Saturday, March 31, 2018

Even If...

Breathe in and breath out.... shouldn't be so hard now should it?

Add anxiety in and its a physical exercise, a mind producing exercise that I have to control.

I've listened and read articles that say anxiety is of the devil, that it's a byproduct of wanting to control everything. I believe it.

I want things to go so so, I don't want things to go so so and when they are switched up, I'm a wreck and everyone around me is suddenly demoted to 2nd class and the me and my control issues want to walk in and take over.

Last night I listened to a sermon on Jonah. Chapter 3 and 4. God said Go and Jonah went and when he got there he did what God said to do. Things were good with those who Jonah witnessed too, but because Jonah had this self conceived notion that he didn't like the folks he had witnessed too he was ticked off at God. Said he would just rather die than have to see those people blessed.

Is this me? Am I stomping around like a spoiled Jonah saying "uh not again".... "why me"... seriously as I'm typing this my 5 yo is stomping bc she is upset because she is having to pick off the little candies off the brownie I got her saying "why me"...

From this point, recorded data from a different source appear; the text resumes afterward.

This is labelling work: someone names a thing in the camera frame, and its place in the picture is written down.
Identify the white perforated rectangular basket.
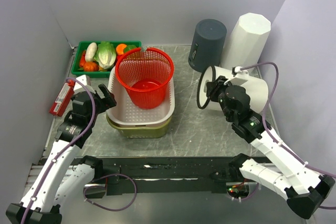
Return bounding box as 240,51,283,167
107,68,175,127

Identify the olive green rectangular basket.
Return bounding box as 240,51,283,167
106,116,172,138

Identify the red rectangular box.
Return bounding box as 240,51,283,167
49,80,75,116

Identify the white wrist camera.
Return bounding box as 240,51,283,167
73,74,95,94
224,66,249,86

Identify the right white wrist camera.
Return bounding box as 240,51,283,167
224,66,249,86

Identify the toy napa cabbage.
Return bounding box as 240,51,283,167
94,41,117,70

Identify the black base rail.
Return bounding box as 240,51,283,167
31,156,289,200

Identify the white toy radish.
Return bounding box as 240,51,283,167
85,42,98,62

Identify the orange toy pumpkin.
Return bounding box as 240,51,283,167
83,62,99,72

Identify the white round bucket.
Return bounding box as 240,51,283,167
196,66,268,113

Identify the green plastic tray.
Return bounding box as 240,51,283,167
71,40,142,78

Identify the red mesh basket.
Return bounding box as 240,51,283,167
115,47,174,110

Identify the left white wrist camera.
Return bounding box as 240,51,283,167
73,74,95,94

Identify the red toy chili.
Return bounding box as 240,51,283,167
79,50,86,69

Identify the dark grey round bucket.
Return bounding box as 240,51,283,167
188,19,227,72

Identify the large white faceted container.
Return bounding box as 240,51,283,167
220,13,271,70

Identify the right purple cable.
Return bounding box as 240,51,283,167
230,61,336,210

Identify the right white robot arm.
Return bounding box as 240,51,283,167
198,76,335,219

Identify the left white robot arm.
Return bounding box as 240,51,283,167
6,84,117,223

The concerns of Jonah were misguided...he didn't care about the people of Ninevah he cared about his  desires.

Is this me today? Am I not caring that I have 2 of 3 kiddos, we are good, my house (minus my room) is CLEANED!!!, at the present time it's not raining, and things are good. Am I overlooking my blessings because I'm instead looking for or expecting a curse?

YES!!! I will clearly answer that question myself. YES!!!

I had such an awesome time last night and am so afraid of rejection. Even if rejection was sent by God for my blessing....

Even if...

Love me.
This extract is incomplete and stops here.